You need your GP to refer you to a specialist. Specialist care is free. Waiting times vary according to region, urgency and type of treatment involved. If you prefer not to wait and opt for a private specialist, you, or your medical insurance, will be required to cover all fees.
10) What role does private healthcare play in New Zealand?
• One-third of New Zealanders are covered by private health insurance. This allows them to bypass the waiting times in the public health system for treatment of non-urgent conditions.
• People who are covered by private health insurance are also entitled to free public health services.
• One-half of all elective surgery in New Zealand is performed privately.
• About one-third of people who have elective surgery are not covered by private insurance, and have to fund the procedures themselves.
• The table below shows typical costs for some of these elective procedures in New Zealand.
Typical costs of Private Procedures in New Zealand are:
|Procedure||Cost NZ$ in 2013|
|Prostate removal (cancer)||20,000 – 28,000|
|Angioplasty – with stents (heart surgery)||15,000 – 25,000|
|Hernia repair||3,500 – 10,800|
|Cataract removal (eye surgery)||3,500 – 4,000|
|Gall bladder surgery||6,800 – 11,200|
|Total hysterectomy (surgery)||7,500 – 15,000|
|Hip or Knee replacement||15,000 – 24,900|
|Cardiac bypass (heart surgery)||35,000 – 57,000|
11) Who can I sue if I am injured?
You cannot sue anyone for compensation. The Accident Compensation Corporation (ACC) helps to pay for the cost of your care. Injuries from work, home and sports or other leisure activities are covered.
ACC claims may also be made for personal injury caused by a medical mistake or error, sexual assault or abuse, and some work-related conditions.
12) What is the ACC’s role in New Zealand?
The ACC subsidises treatment of accident-related injuries. The patient usually pays a part-charge for the treatment.
If your injury stops you from working, ACC pays compensation, usually based on 80% of your weekly income before tax. It can also help with residential nursing care, home help and childcare, as well as subsidising transport and training costs while you recover.
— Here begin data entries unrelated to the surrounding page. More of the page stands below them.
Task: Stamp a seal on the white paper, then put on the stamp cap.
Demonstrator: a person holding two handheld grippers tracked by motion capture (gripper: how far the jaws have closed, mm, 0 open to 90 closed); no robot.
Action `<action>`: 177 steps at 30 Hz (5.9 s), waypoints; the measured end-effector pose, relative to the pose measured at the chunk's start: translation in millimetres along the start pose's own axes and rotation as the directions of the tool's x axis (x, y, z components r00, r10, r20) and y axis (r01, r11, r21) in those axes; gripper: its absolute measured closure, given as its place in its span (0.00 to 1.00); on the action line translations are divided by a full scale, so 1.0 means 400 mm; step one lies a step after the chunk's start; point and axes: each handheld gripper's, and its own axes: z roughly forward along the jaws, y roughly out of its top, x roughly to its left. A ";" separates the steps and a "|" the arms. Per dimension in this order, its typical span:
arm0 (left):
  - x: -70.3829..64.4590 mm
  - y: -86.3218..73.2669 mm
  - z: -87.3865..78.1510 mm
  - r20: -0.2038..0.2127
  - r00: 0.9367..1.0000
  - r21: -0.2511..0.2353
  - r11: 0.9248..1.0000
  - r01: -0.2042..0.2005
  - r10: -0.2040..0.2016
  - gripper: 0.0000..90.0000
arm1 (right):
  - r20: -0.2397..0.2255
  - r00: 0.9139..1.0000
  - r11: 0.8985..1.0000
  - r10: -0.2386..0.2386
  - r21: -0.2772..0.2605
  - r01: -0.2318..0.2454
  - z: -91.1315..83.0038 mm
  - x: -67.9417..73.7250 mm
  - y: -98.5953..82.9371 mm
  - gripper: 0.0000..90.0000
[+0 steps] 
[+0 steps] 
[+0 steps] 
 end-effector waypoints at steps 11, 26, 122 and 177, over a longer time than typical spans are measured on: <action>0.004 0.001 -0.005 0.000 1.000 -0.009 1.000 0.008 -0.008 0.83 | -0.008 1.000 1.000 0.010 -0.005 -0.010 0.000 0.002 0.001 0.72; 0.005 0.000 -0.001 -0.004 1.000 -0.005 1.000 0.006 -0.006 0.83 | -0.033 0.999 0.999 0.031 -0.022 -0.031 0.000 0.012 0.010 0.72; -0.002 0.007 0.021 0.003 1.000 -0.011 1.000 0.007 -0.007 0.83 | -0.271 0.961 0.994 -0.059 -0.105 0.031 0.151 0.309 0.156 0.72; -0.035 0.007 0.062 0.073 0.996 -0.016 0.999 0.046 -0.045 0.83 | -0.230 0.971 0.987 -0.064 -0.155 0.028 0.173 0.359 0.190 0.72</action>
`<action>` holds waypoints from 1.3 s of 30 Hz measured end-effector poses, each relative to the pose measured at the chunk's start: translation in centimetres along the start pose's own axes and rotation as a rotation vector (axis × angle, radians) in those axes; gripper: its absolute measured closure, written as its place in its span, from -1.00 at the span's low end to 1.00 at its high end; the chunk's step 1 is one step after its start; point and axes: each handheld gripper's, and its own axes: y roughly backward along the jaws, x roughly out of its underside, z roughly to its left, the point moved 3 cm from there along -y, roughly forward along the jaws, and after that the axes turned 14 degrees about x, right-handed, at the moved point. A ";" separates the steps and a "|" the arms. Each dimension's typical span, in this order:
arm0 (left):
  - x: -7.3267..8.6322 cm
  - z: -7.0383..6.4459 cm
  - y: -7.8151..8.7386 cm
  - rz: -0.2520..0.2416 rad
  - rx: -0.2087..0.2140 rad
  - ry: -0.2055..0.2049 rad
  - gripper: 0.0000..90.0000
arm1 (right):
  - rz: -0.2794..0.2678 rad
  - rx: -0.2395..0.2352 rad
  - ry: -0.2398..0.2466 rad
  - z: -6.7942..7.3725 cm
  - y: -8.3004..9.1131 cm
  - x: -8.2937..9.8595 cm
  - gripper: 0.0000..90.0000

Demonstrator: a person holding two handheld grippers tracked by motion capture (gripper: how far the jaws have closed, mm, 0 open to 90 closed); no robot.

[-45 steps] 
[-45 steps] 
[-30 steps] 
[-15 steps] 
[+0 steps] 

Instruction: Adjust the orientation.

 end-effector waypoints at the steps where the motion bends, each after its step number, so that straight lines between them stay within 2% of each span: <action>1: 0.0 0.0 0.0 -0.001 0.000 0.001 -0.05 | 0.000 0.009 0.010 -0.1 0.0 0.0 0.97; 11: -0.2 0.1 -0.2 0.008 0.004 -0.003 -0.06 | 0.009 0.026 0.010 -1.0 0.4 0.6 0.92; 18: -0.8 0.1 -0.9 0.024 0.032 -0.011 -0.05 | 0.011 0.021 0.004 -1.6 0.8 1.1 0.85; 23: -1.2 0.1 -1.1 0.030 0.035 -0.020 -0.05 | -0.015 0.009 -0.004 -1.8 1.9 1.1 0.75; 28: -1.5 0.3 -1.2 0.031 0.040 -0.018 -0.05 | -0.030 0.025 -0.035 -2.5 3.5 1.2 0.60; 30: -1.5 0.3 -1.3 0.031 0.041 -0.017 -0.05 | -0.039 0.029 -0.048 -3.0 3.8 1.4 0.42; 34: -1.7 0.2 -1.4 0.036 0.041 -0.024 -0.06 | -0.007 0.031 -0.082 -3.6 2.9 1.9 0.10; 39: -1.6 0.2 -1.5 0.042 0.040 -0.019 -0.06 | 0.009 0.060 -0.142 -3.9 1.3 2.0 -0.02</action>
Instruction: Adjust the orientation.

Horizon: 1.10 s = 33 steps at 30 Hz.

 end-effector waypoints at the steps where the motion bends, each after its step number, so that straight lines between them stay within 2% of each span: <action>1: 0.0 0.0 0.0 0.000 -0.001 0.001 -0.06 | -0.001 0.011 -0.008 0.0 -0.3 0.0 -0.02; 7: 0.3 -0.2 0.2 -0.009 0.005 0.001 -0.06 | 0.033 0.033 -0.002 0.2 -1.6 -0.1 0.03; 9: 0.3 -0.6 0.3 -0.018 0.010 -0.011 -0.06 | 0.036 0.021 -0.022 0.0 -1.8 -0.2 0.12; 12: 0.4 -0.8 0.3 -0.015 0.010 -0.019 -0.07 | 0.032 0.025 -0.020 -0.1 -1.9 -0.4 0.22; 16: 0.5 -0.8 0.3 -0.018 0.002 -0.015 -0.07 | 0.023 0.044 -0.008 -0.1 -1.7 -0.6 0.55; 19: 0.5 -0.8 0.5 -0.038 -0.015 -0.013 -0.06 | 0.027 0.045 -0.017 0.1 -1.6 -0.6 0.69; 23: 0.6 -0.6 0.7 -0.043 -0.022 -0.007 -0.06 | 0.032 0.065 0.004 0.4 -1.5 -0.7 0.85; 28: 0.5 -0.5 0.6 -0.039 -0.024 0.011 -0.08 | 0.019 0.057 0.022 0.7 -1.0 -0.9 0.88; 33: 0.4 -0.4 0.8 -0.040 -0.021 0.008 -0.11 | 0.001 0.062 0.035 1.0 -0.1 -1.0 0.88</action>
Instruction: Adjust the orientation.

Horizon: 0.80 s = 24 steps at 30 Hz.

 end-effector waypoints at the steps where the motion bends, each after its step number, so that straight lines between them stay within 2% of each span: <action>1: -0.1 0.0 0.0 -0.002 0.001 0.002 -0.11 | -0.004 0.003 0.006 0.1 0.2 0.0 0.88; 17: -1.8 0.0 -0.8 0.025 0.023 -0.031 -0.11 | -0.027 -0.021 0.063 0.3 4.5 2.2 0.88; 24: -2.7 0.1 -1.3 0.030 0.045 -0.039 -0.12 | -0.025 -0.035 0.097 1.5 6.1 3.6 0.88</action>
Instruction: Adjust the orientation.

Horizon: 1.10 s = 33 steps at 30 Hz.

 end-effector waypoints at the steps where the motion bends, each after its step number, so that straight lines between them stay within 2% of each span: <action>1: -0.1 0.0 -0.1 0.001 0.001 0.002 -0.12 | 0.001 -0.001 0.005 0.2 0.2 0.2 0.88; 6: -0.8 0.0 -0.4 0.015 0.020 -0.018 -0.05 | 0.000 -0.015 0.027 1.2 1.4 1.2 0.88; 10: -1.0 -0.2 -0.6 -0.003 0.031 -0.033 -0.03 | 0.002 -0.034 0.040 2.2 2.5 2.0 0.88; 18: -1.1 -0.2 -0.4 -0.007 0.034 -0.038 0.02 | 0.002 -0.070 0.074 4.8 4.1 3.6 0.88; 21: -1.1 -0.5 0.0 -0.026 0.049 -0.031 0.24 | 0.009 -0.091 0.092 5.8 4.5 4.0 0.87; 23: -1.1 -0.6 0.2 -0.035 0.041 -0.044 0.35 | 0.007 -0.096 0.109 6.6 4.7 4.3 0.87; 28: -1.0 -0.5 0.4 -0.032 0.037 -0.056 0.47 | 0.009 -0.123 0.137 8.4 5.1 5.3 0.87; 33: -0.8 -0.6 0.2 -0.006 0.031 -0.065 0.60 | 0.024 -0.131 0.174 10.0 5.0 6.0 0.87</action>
In some cases involving permanent physical impairment, compensation, or ‘lump sum’, financial payments are also made.
Last Updated: June 2013
References and Further Reading
Primary Health Organisations
Disclaimer: All information is offered in good faith and is believed to be accurate at the time of writing. No liability is accepted. Anyone needing medical advice should refer to an appropriately qualified member of the medical profession.